_Dataset excerpt_

⟨

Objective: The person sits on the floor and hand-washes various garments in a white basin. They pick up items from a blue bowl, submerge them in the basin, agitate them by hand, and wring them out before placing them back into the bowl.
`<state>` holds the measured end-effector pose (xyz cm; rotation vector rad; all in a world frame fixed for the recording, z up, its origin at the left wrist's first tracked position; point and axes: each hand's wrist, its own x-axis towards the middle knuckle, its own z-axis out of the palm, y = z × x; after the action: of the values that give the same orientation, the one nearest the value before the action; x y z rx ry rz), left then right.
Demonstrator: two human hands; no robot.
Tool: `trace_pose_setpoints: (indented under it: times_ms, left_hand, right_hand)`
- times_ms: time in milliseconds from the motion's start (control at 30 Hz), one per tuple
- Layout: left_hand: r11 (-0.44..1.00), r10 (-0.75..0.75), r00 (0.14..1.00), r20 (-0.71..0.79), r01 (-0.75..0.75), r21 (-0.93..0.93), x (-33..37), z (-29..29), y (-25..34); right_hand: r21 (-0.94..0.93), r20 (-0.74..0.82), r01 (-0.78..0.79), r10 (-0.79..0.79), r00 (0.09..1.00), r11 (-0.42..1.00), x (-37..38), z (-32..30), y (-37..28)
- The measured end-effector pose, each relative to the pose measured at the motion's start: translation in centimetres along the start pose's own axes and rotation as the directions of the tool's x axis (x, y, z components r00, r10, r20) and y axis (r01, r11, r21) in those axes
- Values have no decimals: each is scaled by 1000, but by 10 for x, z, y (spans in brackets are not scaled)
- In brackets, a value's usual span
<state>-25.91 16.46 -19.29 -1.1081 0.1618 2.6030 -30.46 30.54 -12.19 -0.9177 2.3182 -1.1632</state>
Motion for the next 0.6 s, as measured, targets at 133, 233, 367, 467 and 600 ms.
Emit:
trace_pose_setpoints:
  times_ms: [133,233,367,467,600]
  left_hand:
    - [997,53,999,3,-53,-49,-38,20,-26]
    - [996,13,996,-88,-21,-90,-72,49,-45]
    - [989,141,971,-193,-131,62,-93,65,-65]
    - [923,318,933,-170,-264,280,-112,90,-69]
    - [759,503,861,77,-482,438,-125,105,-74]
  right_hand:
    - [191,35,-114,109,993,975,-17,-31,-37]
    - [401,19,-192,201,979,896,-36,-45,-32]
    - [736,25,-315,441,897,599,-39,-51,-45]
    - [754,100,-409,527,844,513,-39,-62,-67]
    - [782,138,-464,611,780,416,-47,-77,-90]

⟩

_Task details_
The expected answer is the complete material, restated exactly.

_Task solution_
Objective: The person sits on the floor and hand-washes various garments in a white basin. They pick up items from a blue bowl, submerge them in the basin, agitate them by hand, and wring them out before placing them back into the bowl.
`<state>` holds the measured end-effector pose (xyz cm; rotation vector rad; all in a world frame fixed for the recording, z up, its origin at the left wrist's first tracked position; point and axes: each hand's wrist, its own x-axis towards the middle knuckle, its own z-axis out of the palm, y = z × x; after the action: of the values that give the same orientation, the one nearest the value before the action; x y z rx ry rz), left then right.
Demonstrator: two human hands; no robot.
Tool: `trace_pose_setpoints: (indented under it: times_ms, left_hand, right_hand)`
- times_ms: time in milliseconds from the motion's start (control at 30 Hz), one per tuple
- Layout: left_hand: r11 (-0.44..1.00), r10 (-0.75..0.75), r00 (0.14..1.00), r20 (-0.71..0.79), r01 (-0.75..0.75), r21 (-0.93..0.93), x (-33..37), z (-29..29), y (-25..34); right_hand: r21 (-0.94..0.93), r20 (-0.74..0.82), r01 (-0.78..0.79), r10 (-0.79..0.79), r00 (0.09..1.00), r11 (-0.42..1.00), x (-37..38), z (-32..30), y (-37..28)
- The measured end-effector pose, each relative to the pose measured at the motion's start: translation in centimetres along the start pose's own axes and rotation as the directions of the tool's x axis (x, y, z components r00, r10, r20) and y axis (r01, r11, r21) in those axes
- Values have no decimals: each is scaled by 1000, but by 10 for x, z, y (spans in brackets are not scaled)
- In brackets, a value's usual span
<state>-25.91 16.46 -19.29 -1.1081 0.1618 2.6030 -30.46 30.54 -12.19 -0.9177 2.3182 -1.1632</state>
Motion for the next 0.6 s, as measured, targets at 133, 233, 367, 467 and 600 ms.
Emit:
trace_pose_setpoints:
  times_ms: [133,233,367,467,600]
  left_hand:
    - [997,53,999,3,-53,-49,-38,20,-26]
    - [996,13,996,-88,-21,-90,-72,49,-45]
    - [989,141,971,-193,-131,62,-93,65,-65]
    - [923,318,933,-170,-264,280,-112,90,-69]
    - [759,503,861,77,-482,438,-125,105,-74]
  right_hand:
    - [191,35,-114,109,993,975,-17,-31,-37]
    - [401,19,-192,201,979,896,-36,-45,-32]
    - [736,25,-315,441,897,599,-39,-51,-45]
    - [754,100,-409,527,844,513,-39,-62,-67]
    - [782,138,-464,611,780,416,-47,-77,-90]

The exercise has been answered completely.